Exercise prompt:
For the word "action", return each line of the data in which it occurs.

━━━━━━

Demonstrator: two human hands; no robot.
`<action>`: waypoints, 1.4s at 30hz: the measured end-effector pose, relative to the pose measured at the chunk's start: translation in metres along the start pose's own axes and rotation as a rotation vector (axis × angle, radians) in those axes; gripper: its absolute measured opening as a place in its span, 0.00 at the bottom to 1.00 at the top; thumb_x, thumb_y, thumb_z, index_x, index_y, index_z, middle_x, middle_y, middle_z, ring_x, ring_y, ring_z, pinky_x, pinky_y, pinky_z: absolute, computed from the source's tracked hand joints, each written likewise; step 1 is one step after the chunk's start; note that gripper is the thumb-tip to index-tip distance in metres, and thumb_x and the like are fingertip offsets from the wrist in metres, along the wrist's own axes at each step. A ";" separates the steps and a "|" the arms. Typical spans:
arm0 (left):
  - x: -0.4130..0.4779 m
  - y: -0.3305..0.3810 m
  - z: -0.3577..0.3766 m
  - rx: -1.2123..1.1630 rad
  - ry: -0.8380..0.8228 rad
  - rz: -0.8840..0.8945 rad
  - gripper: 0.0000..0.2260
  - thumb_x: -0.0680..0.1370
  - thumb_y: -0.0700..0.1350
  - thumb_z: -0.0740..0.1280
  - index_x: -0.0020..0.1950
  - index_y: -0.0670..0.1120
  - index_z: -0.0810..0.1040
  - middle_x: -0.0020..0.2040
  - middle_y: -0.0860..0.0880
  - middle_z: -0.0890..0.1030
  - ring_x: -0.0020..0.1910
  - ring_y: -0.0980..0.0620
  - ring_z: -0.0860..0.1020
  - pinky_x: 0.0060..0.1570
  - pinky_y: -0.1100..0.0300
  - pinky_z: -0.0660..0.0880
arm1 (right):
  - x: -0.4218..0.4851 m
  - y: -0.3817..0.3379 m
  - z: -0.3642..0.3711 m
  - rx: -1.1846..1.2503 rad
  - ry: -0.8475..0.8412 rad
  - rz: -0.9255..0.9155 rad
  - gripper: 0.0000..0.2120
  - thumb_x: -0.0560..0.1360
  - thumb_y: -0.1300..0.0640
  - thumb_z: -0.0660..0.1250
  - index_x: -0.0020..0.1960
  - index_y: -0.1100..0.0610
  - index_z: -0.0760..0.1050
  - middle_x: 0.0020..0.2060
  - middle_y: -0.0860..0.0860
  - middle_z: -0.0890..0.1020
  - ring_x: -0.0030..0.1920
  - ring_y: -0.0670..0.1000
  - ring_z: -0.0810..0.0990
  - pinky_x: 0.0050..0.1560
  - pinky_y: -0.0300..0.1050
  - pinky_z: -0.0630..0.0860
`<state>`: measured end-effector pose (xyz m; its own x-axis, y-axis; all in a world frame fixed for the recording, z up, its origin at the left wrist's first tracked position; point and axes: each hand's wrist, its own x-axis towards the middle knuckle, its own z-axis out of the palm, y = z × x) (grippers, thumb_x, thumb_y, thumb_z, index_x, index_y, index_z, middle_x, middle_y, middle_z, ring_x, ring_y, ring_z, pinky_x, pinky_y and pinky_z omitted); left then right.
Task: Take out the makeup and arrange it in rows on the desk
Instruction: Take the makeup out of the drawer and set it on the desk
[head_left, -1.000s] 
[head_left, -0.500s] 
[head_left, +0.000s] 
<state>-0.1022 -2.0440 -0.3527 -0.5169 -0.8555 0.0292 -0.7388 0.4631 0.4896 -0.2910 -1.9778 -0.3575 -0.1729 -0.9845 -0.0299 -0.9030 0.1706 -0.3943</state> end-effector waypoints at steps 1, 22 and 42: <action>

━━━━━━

Reply to the task:
`<action>`: waypoints, 1.4s at 30hz: the measured end-effector pose, relative to the pose measured at the chunk's start: translation in metres along the start pose's own axes and rotation as a rotation vector (axis × angle, radians) in those axes; gripper: its absolute measured opening as a place in its span, 0.00 at the bottom to 1.00 at the top; thumb_x, thumb_y, thumb_z, index_x, index_y, index_z, middle_x, middle_y, middle_z, ring_x, ring_y, ring_z, pinky_x, pinky_y, pinky_z: absolute, computed from the source's tracked hand joints, each written likewise; step 1 is one step after the chunk's start; note that gripper is the thumb-tip to index-tip distance in metres, and thumb_x and the like are fingertip offsets from the wrist in metres, along the wrist's own axes at each step. A ";" separates the steps and a "|" the arms. Typical spans:
<state>-0.1022 -2.0440 -0.3527 -0.5169 -0.8555 0.0292 -0.7388 0.4631 0.4896 -0.2910 -1.9778 -0.3575 -0.1729 -0.9845 -0.0299 -0.9030 0.1706 -0.3943</state> end-effector waypoints at steps 1, 22 and 42: <action>

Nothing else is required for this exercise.